Instructions for the task:
Read the listing below and tally the lines that contain "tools"; the reply is that tally only.

(Data to use begins)

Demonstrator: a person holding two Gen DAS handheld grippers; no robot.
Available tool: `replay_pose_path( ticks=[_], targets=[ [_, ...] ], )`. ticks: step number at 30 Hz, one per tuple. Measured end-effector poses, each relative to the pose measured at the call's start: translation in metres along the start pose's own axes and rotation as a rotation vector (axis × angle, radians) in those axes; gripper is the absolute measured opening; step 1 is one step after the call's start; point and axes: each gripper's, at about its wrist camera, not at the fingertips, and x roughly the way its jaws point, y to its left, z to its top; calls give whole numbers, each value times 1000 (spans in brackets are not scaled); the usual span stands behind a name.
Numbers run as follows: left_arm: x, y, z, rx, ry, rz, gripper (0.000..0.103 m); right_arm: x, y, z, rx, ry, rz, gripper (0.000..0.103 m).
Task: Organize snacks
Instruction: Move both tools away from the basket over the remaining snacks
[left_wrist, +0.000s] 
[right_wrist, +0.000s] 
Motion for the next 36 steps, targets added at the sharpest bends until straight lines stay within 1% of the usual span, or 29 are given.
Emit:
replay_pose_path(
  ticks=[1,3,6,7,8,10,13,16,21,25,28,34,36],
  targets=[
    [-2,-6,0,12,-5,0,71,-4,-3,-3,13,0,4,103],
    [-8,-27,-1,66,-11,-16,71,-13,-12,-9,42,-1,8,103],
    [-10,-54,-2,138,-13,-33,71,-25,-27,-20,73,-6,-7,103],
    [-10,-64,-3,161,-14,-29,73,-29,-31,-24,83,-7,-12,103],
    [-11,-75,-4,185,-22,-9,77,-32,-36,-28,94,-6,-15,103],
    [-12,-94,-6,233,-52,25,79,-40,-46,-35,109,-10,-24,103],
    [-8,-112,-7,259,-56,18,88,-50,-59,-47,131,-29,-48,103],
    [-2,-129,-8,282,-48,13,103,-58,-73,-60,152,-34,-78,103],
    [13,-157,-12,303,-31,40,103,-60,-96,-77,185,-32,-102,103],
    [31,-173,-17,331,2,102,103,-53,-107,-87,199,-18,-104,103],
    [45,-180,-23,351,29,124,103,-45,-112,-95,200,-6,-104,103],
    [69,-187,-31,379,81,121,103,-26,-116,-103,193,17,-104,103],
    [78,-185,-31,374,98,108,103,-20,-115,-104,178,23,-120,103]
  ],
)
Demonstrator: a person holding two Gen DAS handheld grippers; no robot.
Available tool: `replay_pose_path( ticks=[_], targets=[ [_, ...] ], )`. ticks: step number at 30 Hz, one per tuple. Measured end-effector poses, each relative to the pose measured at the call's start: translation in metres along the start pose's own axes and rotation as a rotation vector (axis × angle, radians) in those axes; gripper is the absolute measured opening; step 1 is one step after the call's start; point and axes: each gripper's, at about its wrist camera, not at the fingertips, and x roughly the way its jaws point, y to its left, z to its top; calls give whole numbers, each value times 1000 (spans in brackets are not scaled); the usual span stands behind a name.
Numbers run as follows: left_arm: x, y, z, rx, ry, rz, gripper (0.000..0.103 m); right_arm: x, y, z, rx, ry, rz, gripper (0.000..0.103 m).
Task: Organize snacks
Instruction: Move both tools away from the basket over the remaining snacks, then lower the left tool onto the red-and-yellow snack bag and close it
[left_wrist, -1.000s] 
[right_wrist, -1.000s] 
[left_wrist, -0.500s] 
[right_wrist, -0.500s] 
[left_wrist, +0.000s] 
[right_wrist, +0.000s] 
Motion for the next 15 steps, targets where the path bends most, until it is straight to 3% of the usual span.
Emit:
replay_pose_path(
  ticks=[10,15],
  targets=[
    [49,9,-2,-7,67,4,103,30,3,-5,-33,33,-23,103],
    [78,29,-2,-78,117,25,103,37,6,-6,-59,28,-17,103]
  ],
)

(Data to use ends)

Answer space:
2